In 2004, the Department, U.S. Forest Service, U.S. Bureau of Reclamation, U.S. Fish and Wildlife Service, Arizona Public Service, and Northern Arizona University staff began efforts to restore Fossil Creek as a refuge for native fish. The first phase of the project involved the decommissioning of the local power plant (which diverted much of Fossil Creek’s water into a flume system), the construction of a fish barrier, and chemical removal of non-native fish from the stream. Headwater/Roundtail Chub, Sonora Sucker, Desert Sucker, Speckled Dace, and Longfin Dace were salvaged from Fossil Creek prior to the chemical treatment and restocked after its completion. Post-treatment monitoring found that native fish populations increased dramatically following the removal of non-native fish and the restoration of stream flows. The Department, in coordination with the Fossil Creek Working Group, then began reintroducing five species of native fish into the creek, including Spikedace, Loach Minnow, Razorback Sucker, Gila Topminnow, and Longfin Dace. Four of these species are federally listed as endangered under the Endangered Species Act.
Between 2007 and 2014, Spikedace, Loach Minnow, Razorback Sucker, Gila Topminnow, and Longfin Dace were stocked multiple times in Fossil Creek. The goal of these stocking efforts, with the exception of Razorback Sucker, was to establish self-sustaining populations of each species within Fossil Creek. For Razorback Sucker, the goal was for juvenile fish to rear in Fossil Creek and then disperse downstream into the Verde River. As with any native species introduction, post-stocking monitoring is essential to determine whether or not these goals have been attained and to determine if additional stockings should be continued. In Fossil Creek, monitoring techniques varied across species and included backpack electrofishing, snorkeling, and trapping.

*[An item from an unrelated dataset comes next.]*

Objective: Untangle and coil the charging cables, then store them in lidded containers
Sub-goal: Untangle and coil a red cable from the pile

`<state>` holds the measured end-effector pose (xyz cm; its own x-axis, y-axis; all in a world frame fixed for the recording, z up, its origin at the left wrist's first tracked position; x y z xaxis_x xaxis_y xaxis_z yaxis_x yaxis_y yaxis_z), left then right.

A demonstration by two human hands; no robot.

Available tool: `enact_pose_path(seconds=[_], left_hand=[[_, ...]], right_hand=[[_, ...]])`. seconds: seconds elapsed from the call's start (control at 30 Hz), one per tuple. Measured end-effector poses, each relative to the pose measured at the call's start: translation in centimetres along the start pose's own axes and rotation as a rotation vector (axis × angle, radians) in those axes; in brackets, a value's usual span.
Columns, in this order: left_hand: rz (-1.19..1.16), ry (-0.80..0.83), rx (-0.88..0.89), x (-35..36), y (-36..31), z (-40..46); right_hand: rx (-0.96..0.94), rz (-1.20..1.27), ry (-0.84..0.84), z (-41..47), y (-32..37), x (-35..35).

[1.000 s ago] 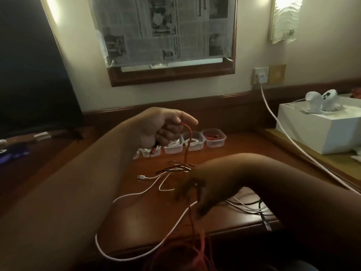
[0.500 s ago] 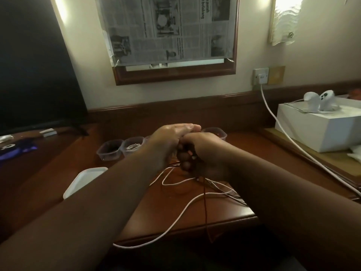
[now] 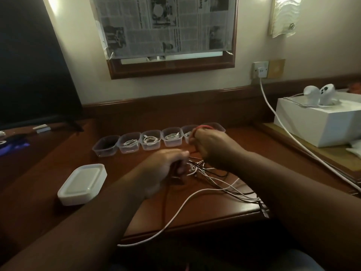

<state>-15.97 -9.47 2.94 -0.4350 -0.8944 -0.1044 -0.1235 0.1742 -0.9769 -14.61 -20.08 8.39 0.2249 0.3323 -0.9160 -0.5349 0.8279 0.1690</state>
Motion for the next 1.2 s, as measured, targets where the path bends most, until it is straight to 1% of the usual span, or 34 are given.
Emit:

During the summer of 2016, the Department and U.S. Bureau of Reclamation staff completed the final post-stocking monitoring surveys for the five reintroduced native fish species. Based on these surveys, Spikedace, Gila Topminnow, and Longfin Dace have established self-sustaining populations in Fossil Creek. This is positive news for Spikedace recovery as they are currently restricted to only one naturally occurring population in Arizona. Unfortunately, Razorback Sucker and Loach Minnow failed to establish populations in Fossil Creek despite intense reintroduction efforts. Spikedace, Gila Topminnow, and Longfin dace populations will continue to be monitored in Fossil Creek, likely at less frequent intervals, in order to determine future management needs.
We would like to thank everyone involved in the Fossil Creek Native Fish Restoration Project. Due to the efforts of multiple agencies, universities, non-governmental organizations, volunteers, and other partners, Fossil Creek is one of the most unique streams in Arizona because of the high diversity of native fish species. We would like to recognize the Department’s Region II (Flagstaff) Aquatic Wildlife staff that has also been instrumental in managing and monitoring Fossil Creek’s native fish populations. Whereas the Department’s Native Aquatic Program was responsible for species reintroduction efforts in Fossil Creek and their subsequent monitoring, Region II annually monitors native chub, sucker, and dace populations in Fossil Creek and ensures that the stream remains non-native fish free. Region II also led a second chemical treatment of Fossil Creek in 2012, following the detection of Smallmouth Bass above the barrier.